The game looks easy, that's why it sells.

Tuesday, November 20, 2007

Book Review: The Dresden Files

As you can potentially see by my sidebar, depending on when this is read, you'd see that I'm currently on book three of The Dresden Files series. It's taken me a long time to hop on board with these books, for a few reasons. I am very wary of the bulk of urban fantasy, even though I love the genre, because it's frequently crap. I like science fiction too, and shy away from it for the same reason. I'm actually least often disappointed by YA lit, which says something, though I'm not sure what. Also, about the same time I heard about the series, I also heard the words "Sci-Fi Series" and that immediately shot it down. The Sci-Fi channel does one good thing, which is playing episodes of Firefly.
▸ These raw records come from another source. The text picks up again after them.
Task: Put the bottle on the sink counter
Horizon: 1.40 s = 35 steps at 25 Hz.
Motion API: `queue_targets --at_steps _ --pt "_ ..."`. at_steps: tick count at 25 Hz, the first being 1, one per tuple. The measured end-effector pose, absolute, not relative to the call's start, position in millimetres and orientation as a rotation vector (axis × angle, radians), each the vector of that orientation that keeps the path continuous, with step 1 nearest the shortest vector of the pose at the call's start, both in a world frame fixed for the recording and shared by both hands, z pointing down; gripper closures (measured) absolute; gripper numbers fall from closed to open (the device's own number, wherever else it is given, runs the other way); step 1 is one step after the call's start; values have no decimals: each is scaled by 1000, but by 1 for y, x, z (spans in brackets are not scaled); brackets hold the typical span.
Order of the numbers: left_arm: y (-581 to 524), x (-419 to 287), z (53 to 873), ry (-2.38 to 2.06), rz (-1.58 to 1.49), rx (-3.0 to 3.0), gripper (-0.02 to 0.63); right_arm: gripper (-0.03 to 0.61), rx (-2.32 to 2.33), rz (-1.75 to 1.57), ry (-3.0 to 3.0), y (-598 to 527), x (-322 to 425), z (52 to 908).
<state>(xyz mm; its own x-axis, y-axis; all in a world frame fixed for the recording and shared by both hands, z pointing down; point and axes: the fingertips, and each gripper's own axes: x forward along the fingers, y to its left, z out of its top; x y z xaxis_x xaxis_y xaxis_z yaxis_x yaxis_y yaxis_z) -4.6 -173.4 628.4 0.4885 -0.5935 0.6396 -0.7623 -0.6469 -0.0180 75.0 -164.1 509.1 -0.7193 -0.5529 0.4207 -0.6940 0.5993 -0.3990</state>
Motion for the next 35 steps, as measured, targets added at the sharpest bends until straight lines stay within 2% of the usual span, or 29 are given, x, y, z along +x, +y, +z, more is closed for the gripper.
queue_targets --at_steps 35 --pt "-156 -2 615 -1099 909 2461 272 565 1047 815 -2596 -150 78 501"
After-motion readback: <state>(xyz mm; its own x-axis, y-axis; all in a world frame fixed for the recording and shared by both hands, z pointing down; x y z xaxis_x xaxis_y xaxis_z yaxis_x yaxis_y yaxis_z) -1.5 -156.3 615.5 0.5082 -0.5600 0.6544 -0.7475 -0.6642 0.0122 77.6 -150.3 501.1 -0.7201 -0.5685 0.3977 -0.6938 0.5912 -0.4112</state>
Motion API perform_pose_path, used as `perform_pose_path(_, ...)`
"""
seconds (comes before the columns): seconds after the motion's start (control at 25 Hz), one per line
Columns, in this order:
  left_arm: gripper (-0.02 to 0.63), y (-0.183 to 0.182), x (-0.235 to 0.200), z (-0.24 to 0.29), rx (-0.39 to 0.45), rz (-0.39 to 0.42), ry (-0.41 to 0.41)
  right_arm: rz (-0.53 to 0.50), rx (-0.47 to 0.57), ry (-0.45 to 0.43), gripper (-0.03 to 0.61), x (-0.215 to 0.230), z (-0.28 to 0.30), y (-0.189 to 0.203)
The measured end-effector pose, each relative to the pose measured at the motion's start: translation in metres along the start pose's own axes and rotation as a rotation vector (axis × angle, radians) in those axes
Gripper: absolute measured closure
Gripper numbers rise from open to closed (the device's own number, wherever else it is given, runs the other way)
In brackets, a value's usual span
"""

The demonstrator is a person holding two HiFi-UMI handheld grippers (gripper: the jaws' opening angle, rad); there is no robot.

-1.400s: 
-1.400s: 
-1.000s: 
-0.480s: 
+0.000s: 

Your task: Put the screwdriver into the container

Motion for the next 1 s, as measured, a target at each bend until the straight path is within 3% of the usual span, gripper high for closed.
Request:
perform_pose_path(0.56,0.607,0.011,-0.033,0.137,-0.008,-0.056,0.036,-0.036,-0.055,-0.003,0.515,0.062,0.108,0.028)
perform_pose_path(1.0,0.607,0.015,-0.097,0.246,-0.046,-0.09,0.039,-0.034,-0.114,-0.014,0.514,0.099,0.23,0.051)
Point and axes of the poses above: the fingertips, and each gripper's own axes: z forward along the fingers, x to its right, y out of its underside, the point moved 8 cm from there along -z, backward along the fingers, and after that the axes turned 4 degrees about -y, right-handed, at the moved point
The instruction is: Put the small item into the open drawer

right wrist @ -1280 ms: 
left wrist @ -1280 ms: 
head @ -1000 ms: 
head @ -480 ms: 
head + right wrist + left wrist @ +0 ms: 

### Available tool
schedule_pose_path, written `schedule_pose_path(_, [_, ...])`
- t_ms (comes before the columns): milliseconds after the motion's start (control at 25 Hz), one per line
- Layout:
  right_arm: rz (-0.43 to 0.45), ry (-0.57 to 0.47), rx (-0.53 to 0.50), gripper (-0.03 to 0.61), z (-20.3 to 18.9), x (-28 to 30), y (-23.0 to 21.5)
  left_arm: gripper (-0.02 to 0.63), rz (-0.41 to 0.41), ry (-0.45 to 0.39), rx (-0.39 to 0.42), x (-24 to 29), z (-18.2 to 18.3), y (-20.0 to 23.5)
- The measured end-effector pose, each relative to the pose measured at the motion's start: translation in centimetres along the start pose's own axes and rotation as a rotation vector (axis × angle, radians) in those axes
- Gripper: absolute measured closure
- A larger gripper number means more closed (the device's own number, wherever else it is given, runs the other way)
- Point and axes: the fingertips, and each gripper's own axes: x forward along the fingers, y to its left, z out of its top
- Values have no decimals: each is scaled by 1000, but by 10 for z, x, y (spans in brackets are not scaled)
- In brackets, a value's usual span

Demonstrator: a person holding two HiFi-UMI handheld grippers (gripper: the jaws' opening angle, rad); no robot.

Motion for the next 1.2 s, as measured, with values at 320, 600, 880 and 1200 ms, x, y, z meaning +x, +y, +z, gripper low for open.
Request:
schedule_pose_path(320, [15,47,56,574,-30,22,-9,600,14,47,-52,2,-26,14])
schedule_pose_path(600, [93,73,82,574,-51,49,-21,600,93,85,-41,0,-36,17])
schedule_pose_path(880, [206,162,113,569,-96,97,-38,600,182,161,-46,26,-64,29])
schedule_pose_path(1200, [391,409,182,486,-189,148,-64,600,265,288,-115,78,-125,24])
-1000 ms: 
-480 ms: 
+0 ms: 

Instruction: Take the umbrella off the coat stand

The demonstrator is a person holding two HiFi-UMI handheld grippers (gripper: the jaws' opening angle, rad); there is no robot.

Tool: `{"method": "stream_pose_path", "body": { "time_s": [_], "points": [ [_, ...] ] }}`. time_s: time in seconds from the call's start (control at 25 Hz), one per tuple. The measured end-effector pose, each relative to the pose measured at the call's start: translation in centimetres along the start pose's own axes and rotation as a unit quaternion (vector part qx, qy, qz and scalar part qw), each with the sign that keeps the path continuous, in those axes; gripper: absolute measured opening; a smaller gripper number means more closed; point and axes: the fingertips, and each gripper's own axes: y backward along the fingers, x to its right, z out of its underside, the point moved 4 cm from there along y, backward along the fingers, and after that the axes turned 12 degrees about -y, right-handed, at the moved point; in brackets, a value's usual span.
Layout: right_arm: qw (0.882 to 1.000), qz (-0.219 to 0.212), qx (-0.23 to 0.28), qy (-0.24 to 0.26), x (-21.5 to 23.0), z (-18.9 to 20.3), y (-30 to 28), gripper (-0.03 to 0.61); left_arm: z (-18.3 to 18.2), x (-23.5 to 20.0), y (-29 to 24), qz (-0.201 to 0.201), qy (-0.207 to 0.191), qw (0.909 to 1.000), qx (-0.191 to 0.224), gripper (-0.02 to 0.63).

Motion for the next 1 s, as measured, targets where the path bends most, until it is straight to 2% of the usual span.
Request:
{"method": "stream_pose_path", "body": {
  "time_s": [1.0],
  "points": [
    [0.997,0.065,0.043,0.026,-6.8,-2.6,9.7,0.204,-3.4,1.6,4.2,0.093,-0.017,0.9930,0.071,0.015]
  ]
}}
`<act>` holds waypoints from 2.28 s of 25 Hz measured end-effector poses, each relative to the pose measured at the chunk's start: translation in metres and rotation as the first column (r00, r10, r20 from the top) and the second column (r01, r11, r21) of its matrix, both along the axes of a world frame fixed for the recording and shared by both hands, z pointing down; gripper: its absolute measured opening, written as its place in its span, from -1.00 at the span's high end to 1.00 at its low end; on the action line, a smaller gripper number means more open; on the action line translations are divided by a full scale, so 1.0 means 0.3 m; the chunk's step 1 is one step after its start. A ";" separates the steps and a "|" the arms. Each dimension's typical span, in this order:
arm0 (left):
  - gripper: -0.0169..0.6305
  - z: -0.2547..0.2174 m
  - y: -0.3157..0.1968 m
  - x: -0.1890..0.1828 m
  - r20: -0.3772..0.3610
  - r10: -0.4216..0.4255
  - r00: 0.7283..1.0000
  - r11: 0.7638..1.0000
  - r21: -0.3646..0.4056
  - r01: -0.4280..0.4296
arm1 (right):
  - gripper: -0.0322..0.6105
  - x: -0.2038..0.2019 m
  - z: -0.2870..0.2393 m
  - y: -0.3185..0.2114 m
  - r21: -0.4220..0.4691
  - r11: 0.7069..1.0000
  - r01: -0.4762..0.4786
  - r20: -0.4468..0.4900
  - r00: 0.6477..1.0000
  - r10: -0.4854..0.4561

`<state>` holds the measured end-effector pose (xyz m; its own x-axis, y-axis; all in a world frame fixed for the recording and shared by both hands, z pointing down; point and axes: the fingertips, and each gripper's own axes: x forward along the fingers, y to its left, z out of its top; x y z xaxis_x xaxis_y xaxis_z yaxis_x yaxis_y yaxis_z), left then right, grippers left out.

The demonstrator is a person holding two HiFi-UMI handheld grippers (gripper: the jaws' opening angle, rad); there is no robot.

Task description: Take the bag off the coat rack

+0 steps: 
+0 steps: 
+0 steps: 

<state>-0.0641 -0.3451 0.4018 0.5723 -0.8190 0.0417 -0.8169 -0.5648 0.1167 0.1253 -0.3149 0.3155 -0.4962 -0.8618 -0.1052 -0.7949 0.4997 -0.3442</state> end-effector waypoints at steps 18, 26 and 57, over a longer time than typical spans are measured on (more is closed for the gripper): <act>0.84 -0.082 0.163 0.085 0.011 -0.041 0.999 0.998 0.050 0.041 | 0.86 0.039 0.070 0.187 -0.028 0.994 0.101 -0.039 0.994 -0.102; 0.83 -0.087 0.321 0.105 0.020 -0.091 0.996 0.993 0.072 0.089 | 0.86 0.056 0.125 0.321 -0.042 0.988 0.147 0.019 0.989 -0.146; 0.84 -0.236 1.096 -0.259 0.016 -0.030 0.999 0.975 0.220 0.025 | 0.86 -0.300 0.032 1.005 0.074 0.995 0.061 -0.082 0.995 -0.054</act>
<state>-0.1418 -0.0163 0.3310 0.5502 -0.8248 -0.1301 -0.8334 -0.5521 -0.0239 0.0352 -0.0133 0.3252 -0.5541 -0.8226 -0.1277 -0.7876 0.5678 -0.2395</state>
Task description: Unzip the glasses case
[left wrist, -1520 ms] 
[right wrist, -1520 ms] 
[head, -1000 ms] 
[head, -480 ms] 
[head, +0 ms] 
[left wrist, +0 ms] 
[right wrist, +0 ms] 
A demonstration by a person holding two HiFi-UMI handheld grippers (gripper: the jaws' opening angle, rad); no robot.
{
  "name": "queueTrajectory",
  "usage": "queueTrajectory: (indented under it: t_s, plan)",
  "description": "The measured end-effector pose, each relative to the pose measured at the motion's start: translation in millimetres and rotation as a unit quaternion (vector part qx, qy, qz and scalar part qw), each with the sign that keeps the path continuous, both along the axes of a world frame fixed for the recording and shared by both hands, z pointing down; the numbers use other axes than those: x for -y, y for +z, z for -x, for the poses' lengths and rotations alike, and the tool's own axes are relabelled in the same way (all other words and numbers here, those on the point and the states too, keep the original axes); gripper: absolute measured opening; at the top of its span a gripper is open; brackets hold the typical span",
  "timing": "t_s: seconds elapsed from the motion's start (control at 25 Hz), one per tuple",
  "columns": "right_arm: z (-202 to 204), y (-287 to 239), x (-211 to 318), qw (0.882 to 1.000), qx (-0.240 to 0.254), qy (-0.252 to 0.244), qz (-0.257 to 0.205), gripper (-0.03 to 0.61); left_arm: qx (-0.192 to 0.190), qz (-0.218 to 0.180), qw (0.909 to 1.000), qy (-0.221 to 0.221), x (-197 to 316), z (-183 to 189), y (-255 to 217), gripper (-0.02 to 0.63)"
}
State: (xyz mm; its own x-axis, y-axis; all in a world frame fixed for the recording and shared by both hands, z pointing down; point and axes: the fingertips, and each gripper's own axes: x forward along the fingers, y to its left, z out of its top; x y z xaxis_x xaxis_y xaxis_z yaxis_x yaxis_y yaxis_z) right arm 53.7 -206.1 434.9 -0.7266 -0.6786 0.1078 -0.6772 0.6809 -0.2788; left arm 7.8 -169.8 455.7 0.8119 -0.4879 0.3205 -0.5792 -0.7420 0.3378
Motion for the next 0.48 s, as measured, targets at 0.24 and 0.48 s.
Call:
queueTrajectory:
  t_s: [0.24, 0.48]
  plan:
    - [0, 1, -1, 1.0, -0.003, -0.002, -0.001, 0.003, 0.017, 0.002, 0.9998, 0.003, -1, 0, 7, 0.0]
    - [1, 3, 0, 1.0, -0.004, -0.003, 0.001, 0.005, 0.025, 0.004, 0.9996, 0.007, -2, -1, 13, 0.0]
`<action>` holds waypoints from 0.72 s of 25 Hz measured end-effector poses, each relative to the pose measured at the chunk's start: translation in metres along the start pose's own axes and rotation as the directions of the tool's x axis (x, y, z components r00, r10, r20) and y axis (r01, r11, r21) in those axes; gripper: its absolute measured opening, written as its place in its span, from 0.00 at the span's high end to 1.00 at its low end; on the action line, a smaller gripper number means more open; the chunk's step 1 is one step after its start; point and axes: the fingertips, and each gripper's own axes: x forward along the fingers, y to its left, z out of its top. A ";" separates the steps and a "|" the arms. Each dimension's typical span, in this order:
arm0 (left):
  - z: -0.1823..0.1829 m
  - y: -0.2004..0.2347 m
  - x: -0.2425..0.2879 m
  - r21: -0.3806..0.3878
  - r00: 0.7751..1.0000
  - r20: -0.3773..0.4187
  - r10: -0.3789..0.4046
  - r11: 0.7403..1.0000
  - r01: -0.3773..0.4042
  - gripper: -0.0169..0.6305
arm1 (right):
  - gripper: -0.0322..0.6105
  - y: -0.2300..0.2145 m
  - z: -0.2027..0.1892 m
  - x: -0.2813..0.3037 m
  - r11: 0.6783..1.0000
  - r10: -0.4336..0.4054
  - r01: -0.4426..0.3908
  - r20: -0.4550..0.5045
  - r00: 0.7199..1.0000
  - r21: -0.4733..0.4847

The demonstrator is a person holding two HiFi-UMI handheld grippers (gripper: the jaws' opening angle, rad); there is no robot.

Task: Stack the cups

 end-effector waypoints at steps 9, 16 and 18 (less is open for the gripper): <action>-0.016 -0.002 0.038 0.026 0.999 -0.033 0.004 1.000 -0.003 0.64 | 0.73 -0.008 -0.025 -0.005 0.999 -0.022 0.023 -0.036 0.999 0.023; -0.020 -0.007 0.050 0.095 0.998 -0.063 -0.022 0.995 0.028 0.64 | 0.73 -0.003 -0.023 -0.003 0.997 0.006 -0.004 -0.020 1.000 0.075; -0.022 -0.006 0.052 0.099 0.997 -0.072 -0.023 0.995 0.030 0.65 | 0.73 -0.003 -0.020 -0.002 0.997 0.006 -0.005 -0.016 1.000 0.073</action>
Actually, that's unfair for me to say. I don't have TV.

But, a friend told me no, they're actually good, I should really give them a chance. I did. I'm glad I did. I'm not going to tout these as being incredible literature. They're not. They're fun fantastic escapism, and were just what the doctor ordered after finishing some Nietzsche.

There are a few things categorically wrong with the writing, if you ask me. For one, every chick is hot. Now, don't get me wrong here. I realize this is fantasy, pandering and shameless. But really, not every chick is going to be smoking hot. It gets to a distracting point, and you can't appreciate every individual smoking-hot-chick when she's just one in a number. Moreover, the whole shabby-guy-gets-hot-chicks thing? I've seen it before. Come up with a new shtick.

Also, I feel a bit abused with the constant cliffhanger writing. Every chapter ends with some sort of 'holy shit you just might die' moment, and forces you to keep going. Yes, great, it's a literary trick, I know, it's what you do to keep people coming back for more. But the thing about tricks is that you don't keep showing the same one over and over. It's like the Chekhov's gun in Harry Potter and the Generic Fantasy Reference - or perhaps I should say Chekhov's arsenal? You just start to feel a little knocked around.

I dig the campy noir thing it has going on, the dark settings with touches of dry detective humor. I worry a bit over what this says about me as a human, but well. Them's facts. This does get a bit over-the-top as well, but in general, it's just an over-the-top series. It makes no apologies about it, and it really doesn't need to.

Overall, good escapist writing. If you're getting tired of reading too much heady literature, dive in for a little while. Although I think after book three (of seven) I'm going to have to go read something intellectually redeeming, lest my brain muscles start to atrophy. I can already feel them shrinking, crying out, "Camus, Kierkegaard, save us!" It's annoying when you're trying to get some work done. Although they have a point: I never finished Sickness Unto Death.

Next I have to say something about Wicked. That book was just incredible.

2 comments:

Todd Michael Rogers said...

Have you read "Something from the Nightside? by Simon R. Green?

I think you'd really dig it, hard.

-mE!

Morgan Dempsey said...

Actually, oddly enough, I read it before I read Dresden Files. I got into it for a bit, then got bored of it. The first book was... amateurish, but enjoyable (ending the book with the title of the book is the literary equivalent of a Backstreet Boys song). The series improved as it went (I got as far as Hex in the City). But then I came to find that Butcher did his stuff first and suddenly Green's stuff just read like Dresden Files fanfic.